Starting at the line that contains "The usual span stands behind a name", return every line through the end of the data exactly, without pictures.

The data

────────────────────────────────────────

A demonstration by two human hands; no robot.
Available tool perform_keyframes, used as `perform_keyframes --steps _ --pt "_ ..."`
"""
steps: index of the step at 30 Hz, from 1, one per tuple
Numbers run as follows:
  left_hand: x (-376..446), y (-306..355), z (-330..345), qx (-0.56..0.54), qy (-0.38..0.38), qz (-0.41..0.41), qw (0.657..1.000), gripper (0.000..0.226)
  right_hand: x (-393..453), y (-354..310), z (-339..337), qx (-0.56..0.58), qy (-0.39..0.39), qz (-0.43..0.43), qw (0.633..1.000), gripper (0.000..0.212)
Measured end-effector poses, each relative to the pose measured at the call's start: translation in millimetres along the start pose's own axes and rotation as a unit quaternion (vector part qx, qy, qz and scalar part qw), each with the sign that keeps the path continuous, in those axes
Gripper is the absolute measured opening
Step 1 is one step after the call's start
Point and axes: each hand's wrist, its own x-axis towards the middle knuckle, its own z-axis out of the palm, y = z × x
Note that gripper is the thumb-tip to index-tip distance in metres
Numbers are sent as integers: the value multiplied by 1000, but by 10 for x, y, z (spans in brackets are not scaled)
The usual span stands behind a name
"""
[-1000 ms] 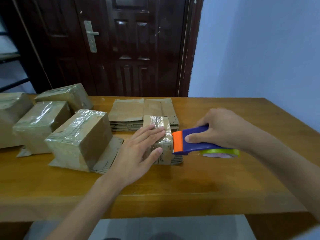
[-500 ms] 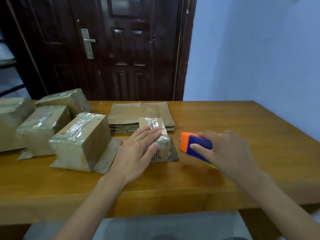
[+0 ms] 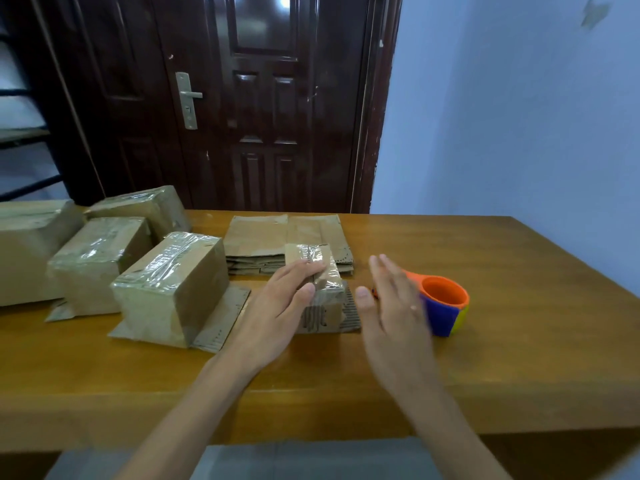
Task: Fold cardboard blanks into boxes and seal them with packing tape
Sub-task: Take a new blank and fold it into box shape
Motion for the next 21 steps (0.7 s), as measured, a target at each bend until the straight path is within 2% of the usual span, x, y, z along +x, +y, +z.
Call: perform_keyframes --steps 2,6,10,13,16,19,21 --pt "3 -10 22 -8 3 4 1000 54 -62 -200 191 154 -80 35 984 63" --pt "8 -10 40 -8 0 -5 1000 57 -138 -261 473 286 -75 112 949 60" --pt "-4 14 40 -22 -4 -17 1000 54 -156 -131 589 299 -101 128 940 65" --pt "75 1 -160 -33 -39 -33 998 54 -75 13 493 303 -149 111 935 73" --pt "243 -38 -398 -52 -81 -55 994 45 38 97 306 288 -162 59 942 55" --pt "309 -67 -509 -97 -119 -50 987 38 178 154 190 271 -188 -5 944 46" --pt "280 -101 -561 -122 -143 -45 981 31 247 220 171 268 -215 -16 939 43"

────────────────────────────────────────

Response to the task
The usual span stands behind a name
"""
[-1000 ms] 
[-500 ms] 
[+0 ms] 
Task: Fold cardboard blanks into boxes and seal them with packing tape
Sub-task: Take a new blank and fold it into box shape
Motion for the next 21 steps (0.7 s), as measured, a target at each bend until the straight path is within 2% of the usual span, x, y, z along +x, +y, +z.
Call: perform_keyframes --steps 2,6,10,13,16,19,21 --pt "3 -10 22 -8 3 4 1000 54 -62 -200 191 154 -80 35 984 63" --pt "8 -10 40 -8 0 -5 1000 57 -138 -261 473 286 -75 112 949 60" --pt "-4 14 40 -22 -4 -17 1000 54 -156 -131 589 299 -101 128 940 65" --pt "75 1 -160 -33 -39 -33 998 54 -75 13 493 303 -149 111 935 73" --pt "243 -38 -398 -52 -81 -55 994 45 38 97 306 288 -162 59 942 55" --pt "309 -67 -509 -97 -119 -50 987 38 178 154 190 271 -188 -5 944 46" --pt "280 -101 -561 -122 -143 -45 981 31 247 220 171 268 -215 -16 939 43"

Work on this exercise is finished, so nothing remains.